Top of Supplied material

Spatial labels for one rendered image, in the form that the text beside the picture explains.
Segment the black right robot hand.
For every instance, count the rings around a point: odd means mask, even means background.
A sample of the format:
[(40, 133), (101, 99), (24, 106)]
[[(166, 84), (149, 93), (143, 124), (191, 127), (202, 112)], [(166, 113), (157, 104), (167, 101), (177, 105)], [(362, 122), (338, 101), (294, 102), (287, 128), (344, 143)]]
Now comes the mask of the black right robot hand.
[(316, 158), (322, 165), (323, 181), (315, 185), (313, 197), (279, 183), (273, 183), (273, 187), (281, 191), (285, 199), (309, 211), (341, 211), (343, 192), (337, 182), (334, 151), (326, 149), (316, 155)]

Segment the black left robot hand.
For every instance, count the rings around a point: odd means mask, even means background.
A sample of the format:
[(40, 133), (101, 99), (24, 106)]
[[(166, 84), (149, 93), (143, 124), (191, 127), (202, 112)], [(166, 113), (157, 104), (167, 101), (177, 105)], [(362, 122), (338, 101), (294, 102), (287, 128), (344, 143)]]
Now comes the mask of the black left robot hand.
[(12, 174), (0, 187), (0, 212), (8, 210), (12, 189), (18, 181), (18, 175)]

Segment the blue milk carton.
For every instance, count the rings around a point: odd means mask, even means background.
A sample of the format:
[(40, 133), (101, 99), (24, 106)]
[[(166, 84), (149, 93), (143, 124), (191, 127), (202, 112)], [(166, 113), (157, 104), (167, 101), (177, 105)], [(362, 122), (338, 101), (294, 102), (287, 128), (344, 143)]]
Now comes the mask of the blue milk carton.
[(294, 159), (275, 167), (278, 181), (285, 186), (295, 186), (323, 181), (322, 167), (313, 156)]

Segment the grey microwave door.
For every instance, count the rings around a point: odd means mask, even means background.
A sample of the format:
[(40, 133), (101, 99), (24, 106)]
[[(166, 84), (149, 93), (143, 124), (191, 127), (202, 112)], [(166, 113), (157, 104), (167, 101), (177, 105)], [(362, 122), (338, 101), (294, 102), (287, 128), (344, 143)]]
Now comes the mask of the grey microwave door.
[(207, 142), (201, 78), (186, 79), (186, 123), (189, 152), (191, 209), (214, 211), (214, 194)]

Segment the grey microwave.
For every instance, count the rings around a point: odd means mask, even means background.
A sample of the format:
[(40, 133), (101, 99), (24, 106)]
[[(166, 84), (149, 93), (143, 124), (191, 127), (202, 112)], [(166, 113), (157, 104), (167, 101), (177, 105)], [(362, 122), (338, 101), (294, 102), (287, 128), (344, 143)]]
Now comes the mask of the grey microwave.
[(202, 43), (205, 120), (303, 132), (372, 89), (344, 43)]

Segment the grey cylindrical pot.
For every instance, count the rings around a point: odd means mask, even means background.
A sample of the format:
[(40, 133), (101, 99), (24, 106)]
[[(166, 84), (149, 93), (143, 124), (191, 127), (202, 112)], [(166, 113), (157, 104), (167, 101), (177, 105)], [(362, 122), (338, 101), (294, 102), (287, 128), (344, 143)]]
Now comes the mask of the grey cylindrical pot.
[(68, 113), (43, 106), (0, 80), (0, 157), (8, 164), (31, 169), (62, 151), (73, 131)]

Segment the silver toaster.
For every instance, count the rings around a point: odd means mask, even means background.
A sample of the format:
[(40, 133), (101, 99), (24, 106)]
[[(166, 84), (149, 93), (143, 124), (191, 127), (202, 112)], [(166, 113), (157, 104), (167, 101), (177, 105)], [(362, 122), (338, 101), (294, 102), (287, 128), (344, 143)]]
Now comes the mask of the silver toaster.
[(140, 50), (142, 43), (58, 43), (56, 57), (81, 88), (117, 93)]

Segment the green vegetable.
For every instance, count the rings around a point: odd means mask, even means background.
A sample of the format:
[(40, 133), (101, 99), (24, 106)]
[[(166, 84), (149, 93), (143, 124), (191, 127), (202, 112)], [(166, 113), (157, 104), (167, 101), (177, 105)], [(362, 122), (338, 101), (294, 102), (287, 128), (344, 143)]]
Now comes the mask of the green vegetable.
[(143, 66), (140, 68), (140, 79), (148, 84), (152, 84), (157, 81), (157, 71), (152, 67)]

Bottom of Supplied material

Task brief
From the records above, copy each line where the word "Segment" can be found.

Answer section
Segment the black right robot hand.
Segment the black left robot hand.
Segment the blue milk carton.
Segment the grey microwave door.
Segment the grey microwave.
Segment the grey cylindrical pot.
Segment the silver toaster.
Segment the green vegetable.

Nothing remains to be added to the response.